-- RECORDED DATA follows --

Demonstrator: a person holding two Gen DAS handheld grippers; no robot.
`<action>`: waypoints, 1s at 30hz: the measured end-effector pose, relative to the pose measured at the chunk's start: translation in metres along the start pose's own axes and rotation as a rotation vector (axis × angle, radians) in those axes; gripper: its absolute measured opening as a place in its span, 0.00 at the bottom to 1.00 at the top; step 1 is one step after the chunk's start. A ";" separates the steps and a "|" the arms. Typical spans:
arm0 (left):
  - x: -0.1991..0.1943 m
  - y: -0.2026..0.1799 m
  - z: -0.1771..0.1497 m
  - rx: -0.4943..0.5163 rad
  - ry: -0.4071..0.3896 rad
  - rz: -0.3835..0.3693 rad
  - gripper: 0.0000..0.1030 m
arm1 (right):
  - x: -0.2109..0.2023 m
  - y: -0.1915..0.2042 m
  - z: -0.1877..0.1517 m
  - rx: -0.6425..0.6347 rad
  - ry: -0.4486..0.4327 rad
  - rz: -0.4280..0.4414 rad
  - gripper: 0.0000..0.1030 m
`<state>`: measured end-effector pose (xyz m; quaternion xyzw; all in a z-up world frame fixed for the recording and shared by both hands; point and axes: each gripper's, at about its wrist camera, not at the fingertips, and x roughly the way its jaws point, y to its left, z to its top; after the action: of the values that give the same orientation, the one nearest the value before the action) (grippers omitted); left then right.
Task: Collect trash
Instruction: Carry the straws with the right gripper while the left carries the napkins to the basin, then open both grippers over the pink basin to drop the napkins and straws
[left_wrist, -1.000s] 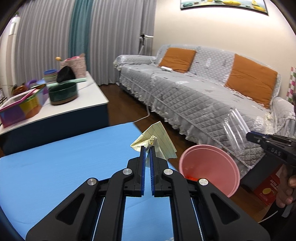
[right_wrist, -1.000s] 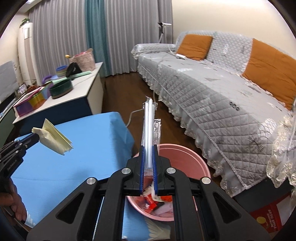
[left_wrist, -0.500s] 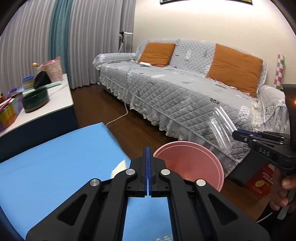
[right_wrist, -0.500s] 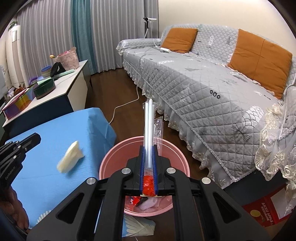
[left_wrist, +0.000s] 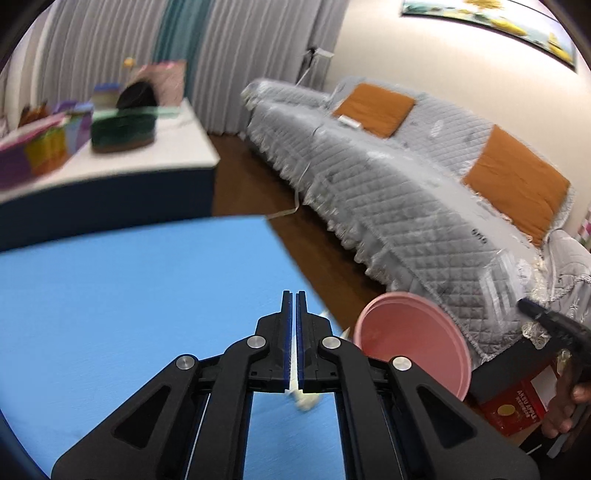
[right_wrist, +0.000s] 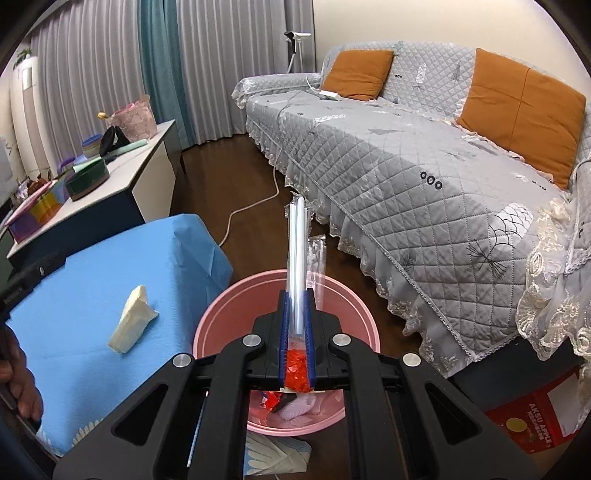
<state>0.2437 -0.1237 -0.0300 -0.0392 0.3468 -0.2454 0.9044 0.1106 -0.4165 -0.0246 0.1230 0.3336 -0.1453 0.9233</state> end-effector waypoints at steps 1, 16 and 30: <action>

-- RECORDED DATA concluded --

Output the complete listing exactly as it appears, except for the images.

RESPONSE BELOW —
Demonstrator: a person holding two Gen DAS handheld grippers; no robot.
`<action>`: waypoints, 1s at 30hz: the measured end-effector pose, relative to the pose measured at the chunk's start: translation in metres along the start pose's own axes and rotation as a rotation vector (axis × angle, radians) in those axes; gripper: its absolute measured opening as a place in its span, 0.00 at the bottom to 1.00 at the top; step 1 is one step after the chunk's start. A ";" separates the steps and a "|" the arms. Typical spans:
arm0 (left):
  - x: -0.1991..0.1943 m
  - y: -0.2026..0.1799 m
  - z: -0.1771..0.1497 m
  - rx: -0.4943..0.5163 rad
  - ry: -0.4071..0.3896 rad
  - rz: -0.3835..0.3693 rad
  - gripper: 0.0000..0.1030 m
arm1 (right):
  - x: -0.2109..0.2023 m
  - y: -0.1915..0.2042 m
  - z: -0.1877..0.1517 m
  - rx: -0.6425..0.6347 rad
  - ry: -0.4486..0.4327 rad
  - rz: -0.4280..0.4414 rad
  - gripper: 0.0000..0.1030 m
`<state>`: measured end-effector pose (xyz m; quaternion xyzw; all in a z-up world frame fixed for the recording and shared by both hands; point and axes: each gripper's, at about its wrist camera, not at the fingertips, and x roughly the way its jaws point, y to its left, z to its top; after the action: of the values that give the same orientation, the one nearest the value before the action) (grippers omitted); left then right.
Task: Collect trash
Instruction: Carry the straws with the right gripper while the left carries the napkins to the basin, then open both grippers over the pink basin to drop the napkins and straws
[left_wrist, -1.000s] 
[right_wrist, -1.000s] 
[left_wrist, -0.500s] 
[right_wrist, -0.500s] 
[left_wrist, +0.000s] 
[right_wrist, +0.000s] 
<state>0.2437 -0.1237 -0.0300 -0.0392 0.3468 -0.2454 0.9044 0.1106 -0.4165 -0.0246 0.1230 0.3336 -0.1453 0.9233</state> end-effector waypoints at steps 1, 16 and 30: <action>

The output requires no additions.